§ **RECORDS SHOWN**:
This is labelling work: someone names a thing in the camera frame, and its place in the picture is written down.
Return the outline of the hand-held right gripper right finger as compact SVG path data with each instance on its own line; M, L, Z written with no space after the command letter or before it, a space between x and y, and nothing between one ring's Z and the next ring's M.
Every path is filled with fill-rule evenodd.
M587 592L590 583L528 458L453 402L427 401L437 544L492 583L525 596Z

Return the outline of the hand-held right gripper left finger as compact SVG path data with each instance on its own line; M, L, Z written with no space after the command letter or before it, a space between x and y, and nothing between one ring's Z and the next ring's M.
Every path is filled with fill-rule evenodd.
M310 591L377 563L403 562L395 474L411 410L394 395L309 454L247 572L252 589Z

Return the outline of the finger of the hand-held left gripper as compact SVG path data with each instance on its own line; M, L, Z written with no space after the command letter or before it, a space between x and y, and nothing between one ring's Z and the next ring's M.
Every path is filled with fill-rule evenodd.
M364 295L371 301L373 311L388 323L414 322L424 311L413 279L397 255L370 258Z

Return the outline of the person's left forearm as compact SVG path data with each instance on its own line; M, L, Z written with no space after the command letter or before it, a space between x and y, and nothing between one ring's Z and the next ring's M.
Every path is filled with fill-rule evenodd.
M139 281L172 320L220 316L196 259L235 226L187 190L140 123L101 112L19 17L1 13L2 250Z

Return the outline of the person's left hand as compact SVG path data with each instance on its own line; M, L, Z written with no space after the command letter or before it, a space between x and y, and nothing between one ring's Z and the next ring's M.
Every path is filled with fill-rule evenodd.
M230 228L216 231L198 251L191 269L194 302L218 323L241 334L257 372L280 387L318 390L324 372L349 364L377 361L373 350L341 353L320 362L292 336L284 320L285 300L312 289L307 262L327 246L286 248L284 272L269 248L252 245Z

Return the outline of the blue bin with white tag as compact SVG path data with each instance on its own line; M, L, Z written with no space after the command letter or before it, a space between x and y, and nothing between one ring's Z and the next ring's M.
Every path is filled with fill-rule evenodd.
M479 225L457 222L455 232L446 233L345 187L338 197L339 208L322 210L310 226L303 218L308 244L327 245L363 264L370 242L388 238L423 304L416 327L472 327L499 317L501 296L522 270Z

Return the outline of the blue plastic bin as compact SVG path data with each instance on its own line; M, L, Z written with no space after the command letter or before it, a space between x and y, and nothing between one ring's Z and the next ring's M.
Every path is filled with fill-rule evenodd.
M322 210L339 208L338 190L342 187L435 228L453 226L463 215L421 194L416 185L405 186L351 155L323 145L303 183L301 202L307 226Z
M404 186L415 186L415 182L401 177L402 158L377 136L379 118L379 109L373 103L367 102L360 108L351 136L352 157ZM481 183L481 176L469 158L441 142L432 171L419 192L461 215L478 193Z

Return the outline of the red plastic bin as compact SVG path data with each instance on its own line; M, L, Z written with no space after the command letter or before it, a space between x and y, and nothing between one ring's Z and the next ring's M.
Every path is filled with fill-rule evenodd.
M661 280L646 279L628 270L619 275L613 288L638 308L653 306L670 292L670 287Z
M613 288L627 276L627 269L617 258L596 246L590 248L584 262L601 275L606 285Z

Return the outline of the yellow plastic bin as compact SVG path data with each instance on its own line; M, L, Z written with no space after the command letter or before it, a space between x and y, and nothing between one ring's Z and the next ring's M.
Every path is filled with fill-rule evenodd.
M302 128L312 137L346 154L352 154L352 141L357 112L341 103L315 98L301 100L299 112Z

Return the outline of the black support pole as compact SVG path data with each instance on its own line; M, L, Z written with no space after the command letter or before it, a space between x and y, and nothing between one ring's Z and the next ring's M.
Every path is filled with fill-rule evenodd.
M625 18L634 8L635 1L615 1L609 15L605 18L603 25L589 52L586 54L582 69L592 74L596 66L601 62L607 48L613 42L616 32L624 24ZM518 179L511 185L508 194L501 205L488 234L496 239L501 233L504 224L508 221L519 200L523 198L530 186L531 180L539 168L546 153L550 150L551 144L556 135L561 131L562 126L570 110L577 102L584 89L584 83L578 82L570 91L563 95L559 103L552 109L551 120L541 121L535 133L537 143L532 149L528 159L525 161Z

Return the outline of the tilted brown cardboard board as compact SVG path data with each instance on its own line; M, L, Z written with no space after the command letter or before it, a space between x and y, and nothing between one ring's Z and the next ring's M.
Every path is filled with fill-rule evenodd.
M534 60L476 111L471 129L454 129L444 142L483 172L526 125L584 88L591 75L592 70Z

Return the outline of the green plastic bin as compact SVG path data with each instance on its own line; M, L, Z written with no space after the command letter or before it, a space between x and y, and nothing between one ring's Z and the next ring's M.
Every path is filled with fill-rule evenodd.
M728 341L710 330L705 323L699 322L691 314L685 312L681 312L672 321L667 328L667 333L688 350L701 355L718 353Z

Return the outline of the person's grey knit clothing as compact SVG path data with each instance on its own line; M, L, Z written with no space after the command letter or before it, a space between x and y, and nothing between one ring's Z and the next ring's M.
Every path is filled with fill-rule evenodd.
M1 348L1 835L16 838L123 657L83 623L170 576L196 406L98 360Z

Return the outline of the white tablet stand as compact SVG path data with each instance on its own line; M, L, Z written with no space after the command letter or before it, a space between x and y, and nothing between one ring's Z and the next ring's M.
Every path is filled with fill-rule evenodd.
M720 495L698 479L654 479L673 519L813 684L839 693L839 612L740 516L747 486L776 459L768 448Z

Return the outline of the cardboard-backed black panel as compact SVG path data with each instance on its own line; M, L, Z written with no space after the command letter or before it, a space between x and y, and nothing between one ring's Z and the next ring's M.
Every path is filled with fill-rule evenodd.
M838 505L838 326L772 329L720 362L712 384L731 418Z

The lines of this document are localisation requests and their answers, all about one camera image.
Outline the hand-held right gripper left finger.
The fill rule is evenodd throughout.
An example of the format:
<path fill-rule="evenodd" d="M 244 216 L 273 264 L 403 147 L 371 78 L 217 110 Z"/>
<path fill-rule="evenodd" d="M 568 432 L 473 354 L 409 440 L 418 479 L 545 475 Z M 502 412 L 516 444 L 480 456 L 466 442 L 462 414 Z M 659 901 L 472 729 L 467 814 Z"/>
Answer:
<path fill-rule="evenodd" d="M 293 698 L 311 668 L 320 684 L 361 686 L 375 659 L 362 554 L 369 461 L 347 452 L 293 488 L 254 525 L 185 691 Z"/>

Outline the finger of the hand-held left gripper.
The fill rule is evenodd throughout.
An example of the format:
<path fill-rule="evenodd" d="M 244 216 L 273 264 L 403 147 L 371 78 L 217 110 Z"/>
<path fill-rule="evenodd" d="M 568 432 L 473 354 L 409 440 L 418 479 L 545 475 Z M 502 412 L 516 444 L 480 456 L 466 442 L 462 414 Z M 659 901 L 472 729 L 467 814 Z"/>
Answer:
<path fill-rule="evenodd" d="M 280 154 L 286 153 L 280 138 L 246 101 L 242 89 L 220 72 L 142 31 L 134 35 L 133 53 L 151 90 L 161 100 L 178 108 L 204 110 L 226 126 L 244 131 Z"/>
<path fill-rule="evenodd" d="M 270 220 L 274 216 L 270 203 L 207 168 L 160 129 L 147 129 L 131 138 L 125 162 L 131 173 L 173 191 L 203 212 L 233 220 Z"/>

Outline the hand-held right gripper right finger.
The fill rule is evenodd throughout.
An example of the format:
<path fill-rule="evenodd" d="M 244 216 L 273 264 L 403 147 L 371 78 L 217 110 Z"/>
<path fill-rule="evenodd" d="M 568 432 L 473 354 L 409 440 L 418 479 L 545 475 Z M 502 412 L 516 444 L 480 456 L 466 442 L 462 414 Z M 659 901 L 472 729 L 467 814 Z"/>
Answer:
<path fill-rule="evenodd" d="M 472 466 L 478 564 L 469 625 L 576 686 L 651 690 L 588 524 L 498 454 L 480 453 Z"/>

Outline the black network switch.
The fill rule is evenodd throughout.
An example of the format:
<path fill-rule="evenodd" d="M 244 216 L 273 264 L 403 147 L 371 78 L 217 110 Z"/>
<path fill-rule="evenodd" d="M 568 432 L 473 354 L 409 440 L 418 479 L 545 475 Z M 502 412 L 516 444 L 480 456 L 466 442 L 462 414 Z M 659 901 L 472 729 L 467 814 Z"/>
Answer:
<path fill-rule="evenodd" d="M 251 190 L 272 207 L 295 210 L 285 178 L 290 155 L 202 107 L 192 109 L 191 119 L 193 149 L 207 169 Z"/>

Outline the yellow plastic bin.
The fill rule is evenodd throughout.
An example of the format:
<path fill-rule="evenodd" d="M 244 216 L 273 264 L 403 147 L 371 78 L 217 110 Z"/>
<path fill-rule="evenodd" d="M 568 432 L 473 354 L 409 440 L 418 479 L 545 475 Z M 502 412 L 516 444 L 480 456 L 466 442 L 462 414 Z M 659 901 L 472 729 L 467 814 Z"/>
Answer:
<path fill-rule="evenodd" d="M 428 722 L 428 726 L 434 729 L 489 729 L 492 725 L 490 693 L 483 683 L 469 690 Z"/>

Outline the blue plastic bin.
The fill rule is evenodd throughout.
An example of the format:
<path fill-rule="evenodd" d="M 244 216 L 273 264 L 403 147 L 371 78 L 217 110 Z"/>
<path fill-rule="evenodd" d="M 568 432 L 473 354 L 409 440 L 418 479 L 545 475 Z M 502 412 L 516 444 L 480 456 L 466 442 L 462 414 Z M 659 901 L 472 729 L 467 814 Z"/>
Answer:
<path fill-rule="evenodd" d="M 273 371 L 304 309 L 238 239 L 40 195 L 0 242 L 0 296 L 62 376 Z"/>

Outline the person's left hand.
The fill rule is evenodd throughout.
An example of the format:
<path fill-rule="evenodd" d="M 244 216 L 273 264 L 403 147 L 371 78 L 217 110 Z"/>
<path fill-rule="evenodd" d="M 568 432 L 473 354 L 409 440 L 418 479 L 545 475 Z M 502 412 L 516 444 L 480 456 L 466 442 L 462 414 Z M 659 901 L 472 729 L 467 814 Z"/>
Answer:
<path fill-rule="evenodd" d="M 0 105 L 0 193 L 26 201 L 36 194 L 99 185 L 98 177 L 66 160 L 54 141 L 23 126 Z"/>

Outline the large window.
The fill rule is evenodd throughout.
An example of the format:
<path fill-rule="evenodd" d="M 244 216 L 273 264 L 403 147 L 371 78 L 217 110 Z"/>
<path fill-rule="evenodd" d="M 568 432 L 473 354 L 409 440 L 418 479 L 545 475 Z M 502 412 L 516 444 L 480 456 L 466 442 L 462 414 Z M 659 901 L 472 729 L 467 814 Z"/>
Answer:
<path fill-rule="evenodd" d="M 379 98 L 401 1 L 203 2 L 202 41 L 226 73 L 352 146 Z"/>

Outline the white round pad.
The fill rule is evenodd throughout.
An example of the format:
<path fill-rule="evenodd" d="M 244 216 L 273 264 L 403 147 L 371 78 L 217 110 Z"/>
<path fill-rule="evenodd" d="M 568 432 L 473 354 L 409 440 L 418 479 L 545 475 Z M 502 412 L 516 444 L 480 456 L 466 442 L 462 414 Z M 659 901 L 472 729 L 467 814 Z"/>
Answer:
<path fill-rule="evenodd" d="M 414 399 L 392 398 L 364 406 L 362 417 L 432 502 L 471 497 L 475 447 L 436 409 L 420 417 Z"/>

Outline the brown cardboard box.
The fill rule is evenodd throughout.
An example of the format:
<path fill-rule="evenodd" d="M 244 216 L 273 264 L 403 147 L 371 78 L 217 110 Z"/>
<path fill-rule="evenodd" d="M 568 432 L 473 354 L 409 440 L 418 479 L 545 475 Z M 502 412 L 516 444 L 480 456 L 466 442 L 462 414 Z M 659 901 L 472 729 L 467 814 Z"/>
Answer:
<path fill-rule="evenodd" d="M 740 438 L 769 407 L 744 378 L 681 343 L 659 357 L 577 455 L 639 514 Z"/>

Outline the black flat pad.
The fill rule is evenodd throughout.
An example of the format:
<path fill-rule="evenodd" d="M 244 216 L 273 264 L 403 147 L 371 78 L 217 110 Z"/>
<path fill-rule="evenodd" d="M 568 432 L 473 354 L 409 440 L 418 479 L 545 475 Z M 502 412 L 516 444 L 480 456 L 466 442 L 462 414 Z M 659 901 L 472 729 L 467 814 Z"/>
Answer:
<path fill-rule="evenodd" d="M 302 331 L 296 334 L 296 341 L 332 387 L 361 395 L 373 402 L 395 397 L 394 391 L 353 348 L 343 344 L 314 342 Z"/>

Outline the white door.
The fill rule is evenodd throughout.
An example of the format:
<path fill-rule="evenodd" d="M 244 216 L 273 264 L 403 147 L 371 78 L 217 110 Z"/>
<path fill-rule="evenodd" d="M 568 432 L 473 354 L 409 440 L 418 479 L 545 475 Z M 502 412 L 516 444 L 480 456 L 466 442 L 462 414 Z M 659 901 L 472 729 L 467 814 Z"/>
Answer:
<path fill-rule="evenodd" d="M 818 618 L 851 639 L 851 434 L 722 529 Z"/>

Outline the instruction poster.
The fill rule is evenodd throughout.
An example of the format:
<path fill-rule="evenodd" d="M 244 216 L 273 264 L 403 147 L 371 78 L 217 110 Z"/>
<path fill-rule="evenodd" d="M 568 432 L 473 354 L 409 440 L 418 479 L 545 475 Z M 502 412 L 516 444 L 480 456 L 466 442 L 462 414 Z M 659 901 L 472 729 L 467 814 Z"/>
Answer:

§ **WHAT THIS TASK INVOLVES**: Go through the entries. Report every line that contains the word "yellow".

§ **RESULT FOR THIS TASK**:
Return the outline of the yellow plastic bin as compact SVG path data with each instance on its own line; M, L, Z written with no space after the command letter or before it, a space between x and y, and nothing between one ring's Z and the next ring's M.
Outline the yellow plastic bin.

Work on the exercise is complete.